Your objective: The expected output is the complete listing, copied exactly.

Source data:
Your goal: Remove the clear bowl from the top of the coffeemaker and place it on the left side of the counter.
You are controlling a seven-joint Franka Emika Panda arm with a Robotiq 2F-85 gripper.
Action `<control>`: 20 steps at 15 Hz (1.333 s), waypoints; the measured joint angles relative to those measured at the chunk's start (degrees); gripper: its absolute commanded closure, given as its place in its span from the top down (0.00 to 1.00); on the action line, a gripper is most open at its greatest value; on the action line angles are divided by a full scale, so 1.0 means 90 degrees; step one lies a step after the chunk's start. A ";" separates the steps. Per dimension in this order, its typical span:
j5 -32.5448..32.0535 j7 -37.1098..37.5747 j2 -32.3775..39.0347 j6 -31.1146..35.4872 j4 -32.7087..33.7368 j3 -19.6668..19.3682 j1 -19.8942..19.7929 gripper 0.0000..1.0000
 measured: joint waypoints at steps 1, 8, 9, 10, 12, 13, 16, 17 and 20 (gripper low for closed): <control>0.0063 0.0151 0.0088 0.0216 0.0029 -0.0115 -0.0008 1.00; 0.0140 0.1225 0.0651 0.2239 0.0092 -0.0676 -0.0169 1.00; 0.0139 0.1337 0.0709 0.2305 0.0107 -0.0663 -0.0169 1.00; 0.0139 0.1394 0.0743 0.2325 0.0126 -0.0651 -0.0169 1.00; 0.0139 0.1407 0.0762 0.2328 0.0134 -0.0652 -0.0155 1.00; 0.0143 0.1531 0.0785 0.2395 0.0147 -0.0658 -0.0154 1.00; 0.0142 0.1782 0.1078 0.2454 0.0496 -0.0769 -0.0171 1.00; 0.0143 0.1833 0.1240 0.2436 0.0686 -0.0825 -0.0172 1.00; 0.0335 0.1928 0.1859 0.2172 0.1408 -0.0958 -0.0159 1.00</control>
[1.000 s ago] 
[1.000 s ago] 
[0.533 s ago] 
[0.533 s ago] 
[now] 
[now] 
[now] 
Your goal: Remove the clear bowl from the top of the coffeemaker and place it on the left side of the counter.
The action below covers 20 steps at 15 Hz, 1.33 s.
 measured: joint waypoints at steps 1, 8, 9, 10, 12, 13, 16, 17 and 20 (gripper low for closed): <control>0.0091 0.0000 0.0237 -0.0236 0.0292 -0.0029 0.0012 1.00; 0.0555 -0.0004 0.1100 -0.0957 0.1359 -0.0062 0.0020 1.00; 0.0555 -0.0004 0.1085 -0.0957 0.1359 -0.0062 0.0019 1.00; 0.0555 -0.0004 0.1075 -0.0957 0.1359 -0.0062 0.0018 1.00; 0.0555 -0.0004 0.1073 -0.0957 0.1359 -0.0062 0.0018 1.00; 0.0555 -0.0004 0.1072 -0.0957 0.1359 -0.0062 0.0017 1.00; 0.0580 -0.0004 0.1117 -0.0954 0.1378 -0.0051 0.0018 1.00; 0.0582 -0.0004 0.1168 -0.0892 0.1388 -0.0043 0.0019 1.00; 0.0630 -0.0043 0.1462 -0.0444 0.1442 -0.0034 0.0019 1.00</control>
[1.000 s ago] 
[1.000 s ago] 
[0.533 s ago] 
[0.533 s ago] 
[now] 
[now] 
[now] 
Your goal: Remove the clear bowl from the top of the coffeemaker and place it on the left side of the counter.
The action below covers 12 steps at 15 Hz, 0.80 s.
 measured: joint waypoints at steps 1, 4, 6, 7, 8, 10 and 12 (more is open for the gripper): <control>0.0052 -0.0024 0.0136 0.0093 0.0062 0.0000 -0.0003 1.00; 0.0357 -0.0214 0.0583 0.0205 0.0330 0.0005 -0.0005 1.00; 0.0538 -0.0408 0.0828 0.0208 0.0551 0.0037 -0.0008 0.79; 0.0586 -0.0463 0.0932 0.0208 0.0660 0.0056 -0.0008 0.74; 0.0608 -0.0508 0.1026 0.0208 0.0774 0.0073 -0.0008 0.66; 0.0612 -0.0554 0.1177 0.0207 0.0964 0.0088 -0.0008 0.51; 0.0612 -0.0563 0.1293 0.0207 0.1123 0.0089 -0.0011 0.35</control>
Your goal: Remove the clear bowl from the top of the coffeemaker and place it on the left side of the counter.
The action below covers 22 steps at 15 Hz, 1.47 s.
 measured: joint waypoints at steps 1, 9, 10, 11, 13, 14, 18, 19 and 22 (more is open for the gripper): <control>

Result for this task:
Your goal: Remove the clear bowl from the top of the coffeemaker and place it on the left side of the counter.
You are controlling a seven-joint Franka Emika Panda arm with a Robotiq 2F-85 gripper.
Action `<control>`: 20 steps at 15 Hz (1.333 s), waypoints; the measured joint angles relative to those measured at the chunk's start (degrees); gripper: its absolute commanded closure, given as its place in its span from the top down (0.00 to 1.00); on the action line, a gripper is most open at its greatest value; on the action line angles are divided by a full scale, so 1.0 means 90 degrees; step one lies a step after the chunk's start. A ";" separates the steps. Per dimension in this order, its typical span:
j5 -32.5448..32.0535 j7 -37.1098..37.5747 j2 -32.3775..39.0347 j6 -31.1146..35.4872 j4 -32.7087..33.7368 j3 -19.6668..19.3682 j1 -19.8942..19.7929 gripper 0.0000..1.0000
 measured: joint waypoints at steps 1, 8, 9, 10, 12, 13, 16, 17 and 20 (gripper low for closed): <control>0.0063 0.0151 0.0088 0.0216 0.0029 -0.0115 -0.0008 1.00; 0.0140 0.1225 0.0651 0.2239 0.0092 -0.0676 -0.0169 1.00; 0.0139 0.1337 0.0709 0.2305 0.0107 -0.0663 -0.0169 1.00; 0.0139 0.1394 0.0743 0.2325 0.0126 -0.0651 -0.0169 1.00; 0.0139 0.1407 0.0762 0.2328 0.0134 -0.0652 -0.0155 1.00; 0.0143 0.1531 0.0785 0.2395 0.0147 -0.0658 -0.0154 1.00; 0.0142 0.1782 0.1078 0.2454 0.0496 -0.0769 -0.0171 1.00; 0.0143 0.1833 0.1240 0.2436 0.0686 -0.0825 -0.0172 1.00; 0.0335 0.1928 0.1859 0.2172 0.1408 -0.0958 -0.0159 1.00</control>
[1.000 s ago] 
[1.000 s ago] 
[0.533 s ago] 
[0.533 s ago] 
[now] 
[now] 
[now] 
Your goal: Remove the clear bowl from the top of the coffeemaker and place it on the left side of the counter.
The action below covers 20 steps at 15 Hz, 1.33 s.
 measured: joint waypoints at steps 1, 8, 9, 10, 12, 13, 16, 17 and 20 (gripper low for closed): <control>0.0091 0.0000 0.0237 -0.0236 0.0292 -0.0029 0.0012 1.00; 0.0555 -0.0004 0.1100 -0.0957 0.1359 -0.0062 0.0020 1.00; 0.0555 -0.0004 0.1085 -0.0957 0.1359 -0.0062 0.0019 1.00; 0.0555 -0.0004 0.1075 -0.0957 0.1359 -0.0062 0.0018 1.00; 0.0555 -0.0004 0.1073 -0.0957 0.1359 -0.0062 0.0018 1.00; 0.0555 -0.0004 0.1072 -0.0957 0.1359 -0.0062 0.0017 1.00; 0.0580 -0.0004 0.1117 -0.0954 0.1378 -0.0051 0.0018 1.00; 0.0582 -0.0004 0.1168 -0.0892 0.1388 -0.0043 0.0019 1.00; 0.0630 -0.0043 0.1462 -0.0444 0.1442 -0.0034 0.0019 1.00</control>
[1.000 s ago] 
[1.000 s ago] 
[0.533 s ago] 
[0.533 s ago] 
[now] 
[now] 
[now] 
Your goal: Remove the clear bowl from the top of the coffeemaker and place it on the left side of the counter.
The action below covers 12 steps at 15 Hz, 0.80 s.
 measured: joint waypoints at steps 1, 4, 6, 7, 8, 10 and 12 (more is open for the gripper): <control>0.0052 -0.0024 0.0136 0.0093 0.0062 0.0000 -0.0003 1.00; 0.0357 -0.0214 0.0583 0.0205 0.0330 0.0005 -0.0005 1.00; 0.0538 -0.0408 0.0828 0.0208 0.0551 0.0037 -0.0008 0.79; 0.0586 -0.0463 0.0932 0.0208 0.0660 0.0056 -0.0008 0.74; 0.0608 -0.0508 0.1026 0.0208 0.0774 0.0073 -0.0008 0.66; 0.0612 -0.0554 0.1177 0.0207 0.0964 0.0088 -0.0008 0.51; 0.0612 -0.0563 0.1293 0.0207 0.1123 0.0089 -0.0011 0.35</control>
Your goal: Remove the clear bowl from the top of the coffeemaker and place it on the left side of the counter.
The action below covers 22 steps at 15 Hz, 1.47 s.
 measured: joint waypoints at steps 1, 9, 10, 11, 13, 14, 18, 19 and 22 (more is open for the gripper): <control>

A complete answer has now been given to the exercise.